Automakers would be required to meet an industrywide average of 35 miles per gallon for cars and light trucks, including SUVs, by 2020, the first increase by Congress in car fuel efficiency in 32 years.
With oil prices hovering near $90 a barrel and gasoline above $3 a gallon, Democrats have been eager to sent Bush a package of new energy measures.
But Democratic leaders were stymied over disagreement on the auto fuel efficiency issues as Dingell, the longest-serving member of the House and chairman of the Energy and Commerce Committee, insisted on some provisions to ease the transition for automakers.
Details of deal
Under the agreement, the ability of carmakers to use production of so-called flex-fuel vehicles that run on 85 percent ethanol, would be extended to 2020 and more flexibility would be given in improving fuel efficiency for SUVs and pickup trucks, although overall the industry must achieve 35 mpg average counting all vehicles.
Pelosi, D-Calif., said in a statement that the auto efficiency increases — similar to what already has passed the Senate — “will serve as the cornerstone” of the energy bill she intends to bring up for a vote next week.
She said the bill also will include a ramp up in the use of ethanol and other biofuels and a requirement for nonpublic electric utilities to use a minimum amount of renewable energy such as wind and solar to produce their power.
While details of those provisions were still being worked out, aides said the ethanol provision was expected to mirror Senate requirements for use of 36 billion gallons of ethanol a year by 2022, a sevenfold increase over today’s productions.
Power companies would have to produce 15 percent of their electricity from renewable energy, aides close to the discussions said.
GOP filibuster expected
Both the Senate and House approved separate energy bills last summer, but Democratic leaders have struggled for weeks to try to work out a compromise acceptable to both chambers — and garner the 60 votes needed to survive a sure filibuster in the Senate.
House Republicans have called the legislation a “non-energy bill” because, they said, it ignores any measures to promote domestic production of oil, natural gas or increased use of coal.
But Pelosi has said its aim is to turn away from fossil fuels toward development of renewable fuels and place greater emphasis on spurring energy efficiency and conservation.
She said the auto fuel economy provisions represent a “landmark ... that will offer the automobile industry the certainty it needs, while offering flexibility to automakers and ensuring we keep American manufacturing jobs and continued domestic production of smaller vehicles.”
The agreement on vehicle fuel economy came after days of tense discussions between Pelosi and Dingell, a staunch defender of the auto industry, who had pressed for concessions to help the industry.

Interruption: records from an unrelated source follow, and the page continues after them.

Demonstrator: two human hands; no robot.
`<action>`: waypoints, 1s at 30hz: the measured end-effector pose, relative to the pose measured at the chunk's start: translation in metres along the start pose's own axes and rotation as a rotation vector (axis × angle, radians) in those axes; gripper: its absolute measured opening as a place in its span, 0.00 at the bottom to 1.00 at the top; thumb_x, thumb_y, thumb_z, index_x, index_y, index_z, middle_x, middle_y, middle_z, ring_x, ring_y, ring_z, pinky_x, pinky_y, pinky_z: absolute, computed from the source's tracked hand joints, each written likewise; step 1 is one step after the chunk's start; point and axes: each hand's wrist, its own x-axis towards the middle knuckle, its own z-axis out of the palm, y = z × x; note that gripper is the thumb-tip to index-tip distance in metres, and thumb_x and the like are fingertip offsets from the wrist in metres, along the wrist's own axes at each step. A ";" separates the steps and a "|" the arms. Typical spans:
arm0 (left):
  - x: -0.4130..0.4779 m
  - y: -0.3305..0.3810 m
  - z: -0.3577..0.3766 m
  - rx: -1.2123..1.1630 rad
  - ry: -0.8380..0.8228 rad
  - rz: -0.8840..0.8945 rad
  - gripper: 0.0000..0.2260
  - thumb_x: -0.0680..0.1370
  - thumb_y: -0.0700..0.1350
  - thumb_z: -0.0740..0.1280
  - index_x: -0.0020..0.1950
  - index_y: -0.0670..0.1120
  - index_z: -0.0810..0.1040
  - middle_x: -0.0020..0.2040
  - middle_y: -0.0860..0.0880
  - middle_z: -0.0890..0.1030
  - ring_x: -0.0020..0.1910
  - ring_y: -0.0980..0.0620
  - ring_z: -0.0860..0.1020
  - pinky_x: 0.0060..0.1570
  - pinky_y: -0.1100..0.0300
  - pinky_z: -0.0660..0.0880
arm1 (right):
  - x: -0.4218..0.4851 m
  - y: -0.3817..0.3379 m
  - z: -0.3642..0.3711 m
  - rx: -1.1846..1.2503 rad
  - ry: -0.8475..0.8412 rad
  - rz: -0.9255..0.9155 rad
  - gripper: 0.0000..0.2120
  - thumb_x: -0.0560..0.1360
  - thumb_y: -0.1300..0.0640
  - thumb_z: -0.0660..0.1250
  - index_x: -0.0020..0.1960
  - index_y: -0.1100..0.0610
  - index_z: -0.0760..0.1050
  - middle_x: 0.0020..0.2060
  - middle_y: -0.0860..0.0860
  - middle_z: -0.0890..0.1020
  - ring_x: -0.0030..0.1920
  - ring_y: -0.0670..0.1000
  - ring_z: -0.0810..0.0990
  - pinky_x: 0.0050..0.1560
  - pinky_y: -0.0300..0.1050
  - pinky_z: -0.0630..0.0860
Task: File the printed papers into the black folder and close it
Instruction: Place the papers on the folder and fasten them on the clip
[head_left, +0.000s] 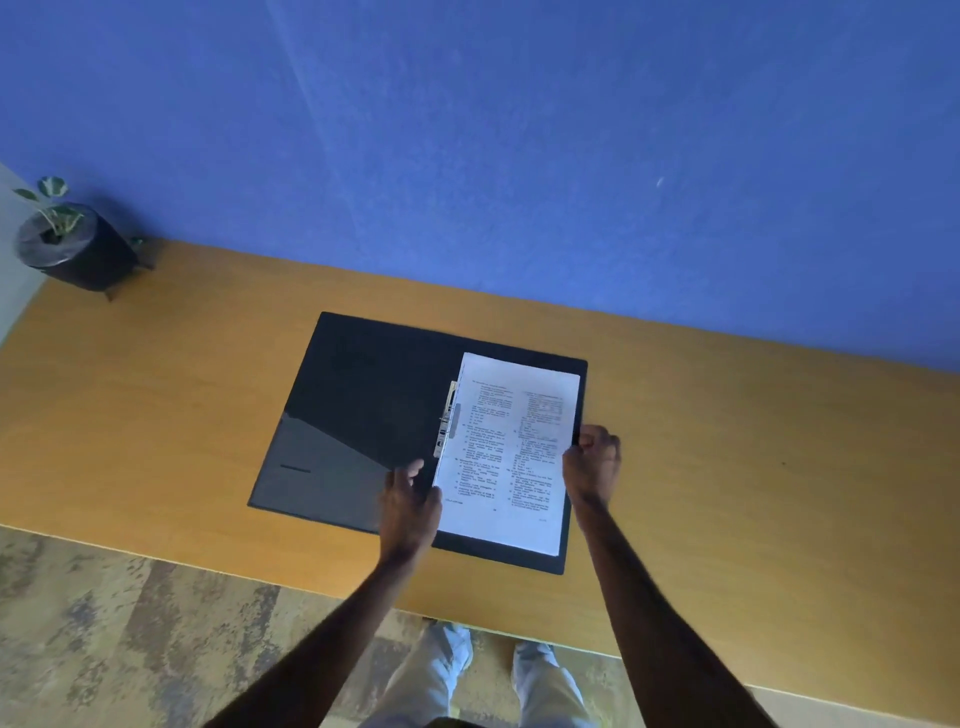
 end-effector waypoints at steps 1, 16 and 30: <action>0.003 0.002 0.003 0.035 -0.030 0.024 0.23 0.81 0.41 0.69 0.76 0.41 0.74 0.74 0.41 0.75 0.72 0.40 0.76 0.70 0.41 0.78 | -0.002 0.005 -0.001 -0.012 -0.020 -0.002 0.22 0.76 0.73 0.59 0.66 0.64 0.81 0.63 0.60 0.83 0.58 0.62 0.85 0.58 0.59 0.85; 0.006 0.005 0.010 0.170 -0.185 0.089 0.23 0.80 0.42 0.69 0.76 0.43 0.73 0.72 0.43 0.75 0.74 0.43 0.71 0.72 0.45 0.75 | -0.021 0.005 -0.003 -0.117 -0.096 -0.040 0.20 0.78 0.72 0.61 0.69 0.65 0.76 0.67 0.60 0.77 0.63 0.64 0.82 0.61 0.59 0.82; 0.026 0.005 -0.014 0.103 0.022 0.171 0.22 0.80 0.38 0.66 0.75 0.42 0.75 0.70 0.40 0.75 0.62 0.40 0.82 0.63 0.42 0.80 | -0.037 -0.006 0.004 -0.402 -0.087 -0.401 0.24 0.83 0.66 0.63 0.79 0.62 0.71 0.74 0.57 0.75 0.75 0.56 0.73 0.69 0.54 0.79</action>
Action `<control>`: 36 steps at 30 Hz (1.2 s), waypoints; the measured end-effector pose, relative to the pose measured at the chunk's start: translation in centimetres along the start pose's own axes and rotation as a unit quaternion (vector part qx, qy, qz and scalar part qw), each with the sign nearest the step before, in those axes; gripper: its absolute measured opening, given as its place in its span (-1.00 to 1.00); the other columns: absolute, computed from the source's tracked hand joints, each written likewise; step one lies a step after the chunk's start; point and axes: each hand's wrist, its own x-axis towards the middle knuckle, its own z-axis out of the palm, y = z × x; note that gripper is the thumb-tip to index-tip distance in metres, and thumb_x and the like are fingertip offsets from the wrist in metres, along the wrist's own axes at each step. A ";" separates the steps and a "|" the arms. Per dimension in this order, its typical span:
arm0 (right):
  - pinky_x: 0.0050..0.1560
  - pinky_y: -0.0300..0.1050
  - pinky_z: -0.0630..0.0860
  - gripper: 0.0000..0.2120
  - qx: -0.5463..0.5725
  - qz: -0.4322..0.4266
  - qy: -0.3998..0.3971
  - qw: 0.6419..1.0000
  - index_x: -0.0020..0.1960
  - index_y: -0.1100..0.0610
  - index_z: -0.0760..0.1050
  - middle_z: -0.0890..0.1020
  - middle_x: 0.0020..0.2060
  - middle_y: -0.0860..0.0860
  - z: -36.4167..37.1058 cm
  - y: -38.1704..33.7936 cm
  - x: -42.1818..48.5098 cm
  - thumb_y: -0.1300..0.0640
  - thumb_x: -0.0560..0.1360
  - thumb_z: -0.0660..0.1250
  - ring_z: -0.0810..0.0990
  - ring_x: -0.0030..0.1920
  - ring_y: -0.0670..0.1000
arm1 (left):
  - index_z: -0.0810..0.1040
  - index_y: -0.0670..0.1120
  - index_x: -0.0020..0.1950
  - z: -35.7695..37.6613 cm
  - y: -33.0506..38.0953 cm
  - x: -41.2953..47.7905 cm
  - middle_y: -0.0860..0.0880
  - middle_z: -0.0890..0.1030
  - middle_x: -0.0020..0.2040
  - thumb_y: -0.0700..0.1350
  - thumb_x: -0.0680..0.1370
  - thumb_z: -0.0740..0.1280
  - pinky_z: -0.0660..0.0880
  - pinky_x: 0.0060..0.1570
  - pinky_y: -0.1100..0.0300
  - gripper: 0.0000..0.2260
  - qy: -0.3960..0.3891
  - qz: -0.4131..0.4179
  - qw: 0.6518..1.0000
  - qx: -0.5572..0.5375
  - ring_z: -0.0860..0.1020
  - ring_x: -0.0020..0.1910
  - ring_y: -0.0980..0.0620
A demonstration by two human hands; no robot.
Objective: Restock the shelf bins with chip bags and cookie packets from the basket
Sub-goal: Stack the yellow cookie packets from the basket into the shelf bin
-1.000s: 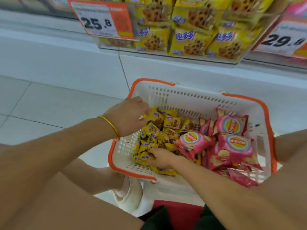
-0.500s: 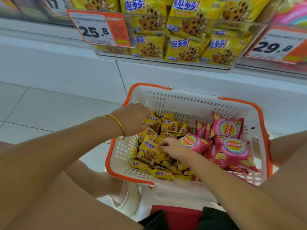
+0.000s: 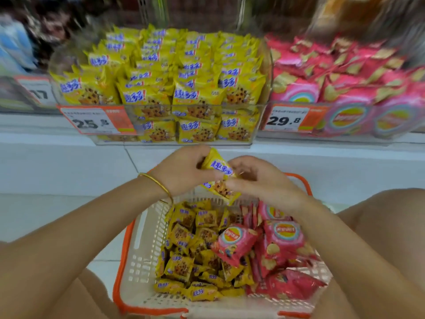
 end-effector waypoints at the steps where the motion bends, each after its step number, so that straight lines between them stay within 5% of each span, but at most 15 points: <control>1: 0.04 0.04 0.54 -0.76 -0.046 -0.033 0.021 0.998 0.04 0.04 0.54 0.65 -0.04 0.12 -0.6 -1.3 -0.1 0.14 0.41 0.47 0.63 -0.07 0.05 | 0.45 -0.16 -0.19 -0.3 0.9 0.2 -0.02 0.43 -0.32 -0.12 0.48 0.41 0.32 -0.33 0.26 -0.82 0.031 0.025 0.999 0.003 0.38 -0.37 0.11; 4: 0.03 0.10 0.55 -0.72 -0.072 -0.119 0.124 0.983 0.01 0.03 0.51 0.66 -0.08 0.08 -2.9 -5.2 0.3 0.22 0.37 0.50 0.64 -0.10 0.04 | 0.50 -0.04 0.07 -2.2 3.7 0.5 0.15 0.51 -0.11 -0.13 0.49 0.39 0.39 -0.15 0.46 -0.82 0.183 0.114 0.976 0.031 0.50 -0.17 0.30; 6: 0.03 0.15 0.54 -0.68 -0.073 -0.177 0.213 0.958 0.02 -0.02 0.44 0.63 -0.02 0.16 -4.4 -7.5 1.0 0.13 0.34 0.49 0.62 -0.03 0.13 | 0.48 -0.07 0.18 -4.0 4.5 0.9 0.08 0.49 0.02 -0.14 0.51 0.38 0.41 -0.04 0.34 -0.74 0.278 0.163 0.942 0.091 0.50 -0.05 0.19; 10: 0.02 0.15 0.52 -0.66 -0.121 -0.265 0.292 0.911 0.00 -0.06 0.33 0.58 -0.03 0.08 -5.0 -9.8 3.2 0.13 0.36 0.43 0.59 0.00 0.10 | 0.52 -0.13 0.14 -5.5 4.1 2.9 -0.09 0.55 0.09 -0.05 0.52 0.24 0.39 0.10 0.03 -0.74 0.278 0.194 0.898 0.280 0.49 0.09 -0.12; 15: 0.06 0.14 0.44 -0.58 -0.335 -0.235 0.274 0.871 0.20 0.03 0.39 0.56 0.00 0.06 -5.3 -9.2 4.9 0.08 0.39 0.43 0.49 0.06 0.12 | 0.57 -0.10 0.07 -4.8 3.1 3.6 -0.10 0.58 -0.01 0.01 0.48 0.12 0.46 -0.08 -0.10 -0.67 0.253 0.172 0.868 0.391 0.51 0.01 -0.20; 21: -0.05 -0.12 0.13 -0.64 -0.501 -0.208 0.234 0.807 0.26 0.01 0.41 0.40 -0.08 -0.13 -6.5 -10.7 4.2 0.07 0.48 0.36 0.35 0.17 0.08 | 0.56 -0.19 0.02 -5.0 2.6 3.4 -0.17 0.56 -0.06 -0.22 0.46 0.38 0.45 -0.04 -0.11 -0.85 0.280 0.183 0.857 0.393 0.50 -0.03 -0.24; 25: 0.08 -0.03 0.24 -0.63 -0.568 -0.173 0.203 0.778 0.28 0.00 0.35 0.53 0.08 -0.02 -6.6 -11.8 4.1 0.07 0.50 0.35 0.36 0.20 0.11 | 0.54 -0.22 -0.01 -5.1 2.5 3.3 -0.19 0.55 -0.07 -0.24 0.45 0.39 0.46 -0.07 -0.12 -0.85 0.278 0.179 0.853 0.404 0.49 -0.06 -0.25; 31: -0.08 -0.07 0.20 -0.65 -0.584 -0.148 0.196 0.774 0.25 0.03 0.33 0.40 -0.11 0.00 -6.7 -12.4 4.3 0.18 0.51 0.33 0.37 0.15 0.13 | 0.51 -0.24 -0.06 -5.1 2.8 3.0 -0.21 0.53 -0.12 -0.19 0.45 0.30 0.48 -0.13 -0.10 -0.86 0.291 0.160 0.851 0.407 0.49 -0.11 -0.25; 36: -0.17 0.00 0.40 -0.66 -0.555 -0.142 0.173 0.801 0.19 0.10 0.32 0.35 -0.24 0.03 -6.6 -12.7 4.4 0.35 0.49 0.28 0.35 0.08 0.14 | 0.51 -0.26 -0.08 -5.1 2.9 2.7 -0.23 0.53 -0.15 -0.29 0.42 0.42 0.47 -0.14 -0.09 -0.86 0.293 0.152 0.853 0.404 0.49 -0.13 -0.27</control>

Pelosi agreed to a number of Dingell’s demands but stood firm on the overall requirement of 35 mpg, phased in over the next 13 years.
“The agreement reached today prescribes standards that are both aggressive and attainable,” said Dingell. “We have achieved consensus on several provisions that provide critical environmental safeguards without jeopardizing American jobs.”
Manufacturers currently have to meet a fleet average of 27.5 mpg for cars — a level that has not increased since 1989 — and 22 mpg for SUVs, passenger vans and pickups.
Meanwhile it became increasingly likely — though not yet certain — that Democratic leaders will abandon attempts to repeal nearly $16 billion in tax breaks to the oil industry as had been approved by the House earlier this year.
It remained unclear Friday whether some, more limited tax provisions aimed at ensuring extensions of tax credits and incentives for renewable fuels development would be included.